[Exercise requirements] Word for word, retype the records below.

++++

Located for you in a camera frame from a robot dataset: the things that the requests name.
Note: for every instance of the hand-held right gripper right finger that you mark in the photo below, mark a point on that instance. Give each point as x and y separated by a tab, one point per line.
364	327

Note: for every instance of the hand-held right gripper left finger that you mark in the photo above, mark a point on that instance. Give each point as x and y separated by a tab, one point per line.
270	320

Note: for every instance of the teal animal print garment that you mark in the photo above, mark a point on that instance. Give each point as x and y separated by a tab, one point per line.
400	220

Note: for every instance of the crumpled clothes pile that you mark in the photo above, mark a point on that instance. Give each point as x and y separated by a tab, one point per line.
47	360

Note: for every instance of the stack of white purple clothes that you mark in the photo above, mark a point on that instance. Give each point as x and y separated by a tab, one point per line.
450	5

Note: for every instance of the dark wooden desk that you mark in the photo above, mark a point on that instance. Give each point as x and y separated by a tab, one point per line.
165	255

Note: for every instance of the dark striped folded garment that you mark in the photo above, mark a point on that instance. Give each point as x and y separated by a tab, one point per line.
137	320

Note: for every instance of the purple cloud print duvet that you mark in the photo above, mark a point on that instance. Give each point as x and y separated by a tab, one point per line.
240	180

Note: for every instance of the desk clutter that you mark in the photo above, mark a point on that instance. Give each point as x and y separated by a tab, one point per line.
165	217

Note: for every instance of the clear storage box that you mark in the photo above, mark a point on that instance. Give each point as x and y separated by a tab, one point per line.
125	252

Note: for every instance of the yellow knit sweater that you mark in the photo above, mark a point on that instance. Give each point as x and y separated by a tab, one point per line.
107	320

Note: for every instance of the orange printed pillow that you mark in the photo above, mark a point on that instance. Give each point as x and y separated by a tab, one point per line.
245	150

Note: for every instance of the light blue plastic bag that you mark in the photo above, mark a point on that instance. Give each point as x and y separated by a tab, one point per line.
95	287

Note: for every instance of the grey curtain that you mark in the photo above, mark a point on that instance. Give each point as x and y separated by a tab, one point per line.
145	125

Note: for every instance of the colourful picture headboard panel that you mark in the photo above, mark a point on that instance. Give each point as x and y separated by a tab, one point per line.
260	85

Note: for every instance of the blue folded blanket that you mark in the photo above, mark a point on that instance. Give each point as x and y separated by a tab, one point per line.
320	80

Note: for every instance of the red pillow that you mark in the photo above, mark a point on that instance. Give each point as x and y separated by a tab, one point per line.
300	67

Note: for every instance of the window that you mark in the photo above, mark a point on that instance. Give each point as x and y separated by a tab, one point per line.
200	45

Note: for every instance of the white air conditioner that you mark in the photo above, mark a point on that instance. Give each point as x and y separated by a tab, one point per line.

++++

[Response area]
Located for you in a camera frame from a robot dataset: the things that the requests name.
Note: for every instance of the hand-held right gripper right finger that you mark in the photo below, mark a point on that instance. Give each point as x and y separated by a tab, one point per line.
364	327

Note: for every instance of the hand-held right gripper left finger that you mark in the photo above, mark a point on that instance. Give each point as x and y separated by a tab, one point per line.
270	320

Note: for every instance of the teal animal print garment that you mark in the photo above, mark a point on that instance. Give each point as x and y separated by a tab, one point per line.
400	220

Note: for every instance of the crumpled clothes pile that you mark in the photo above, mark a point on that instance. Give each point as x and y separated by a tab, one point per line.
47	360

Note: for every instance of the stack of white purple clothes that you mark in the photo above, mark a point on that instance. Give each point as x and y separated by a tab, one point per line.
450	5

Note: for every instance of the dark wooden desk that you mark in the photo above, mark a point on that instance. Give each point as x and y separated by a tab, one point per line.
165	255

Note: for every instance of the dark striped folded garment that you mark in the photo above, mark a point on that instance. Give each point as x and y separated by a tab, one point per line.
137	320

Note: for every instance of the purple cloud print duvet that you mark in the photo above, mark a point on that instance. Give each point as x and y separated by a tab, one point per line.
240	180

Note: for every instance of the desk clutter that you mark in the photo above, mark a point on that instance. Give each point as x and y separated by a tab, one point per line.
165	217

Note: for every instance of the clear storage box that you mark in the photo above, mark a point on that instance. Give each point as x and y separated by a tab, one point per line.
125	252

Note: for every instance of the yellow knit sweater that you mark in the photo above, mark a point on that instance. Give each point as x and y separated by a tab, one point per line.
107	320

Note: for every instance of the orange printed pillow that you mark in the photo above, mark a point on that instance. Give each point as x and y separated by a tab, one point per line.
245	150

Note: for every instance of the light blue plastic bag that you mark in the photo above, mark a point on that instance. Give each point as x and y separated by a tab, one point per line.
95	287

Note: for every instance of the grey curtain that you mark in the photo above, mark a point on that instance. Give each point as x and y separated by a tab, one point per line.
145	125

Note: for every instance of the colourful picture headboard panel that you mark in the photo above, mark a point on that instance. Give each point as x and y separated by a tab, one point per line.
260	85

Note: for every instance of the blue folded blanket that you mark in the photo above, mark a point on that instance. Give each point as x and y separated by a tab, one point per line.
320	80

Note: for every instance of the red pillow that you mark in the photo above, mark a point on that instance. Give each point as x and y separated by a tab, one point per line.
300	67

Note: for every instance of the window that you mark in the photo above, mark a point on that instance. Give each point as x and y separated by a tab, one point per line.
200	45

Note: for every instance of the white air conditioner that you mark in the photo above, mark a point on that instance. Give each point as x and y separated by a tab, one point per line.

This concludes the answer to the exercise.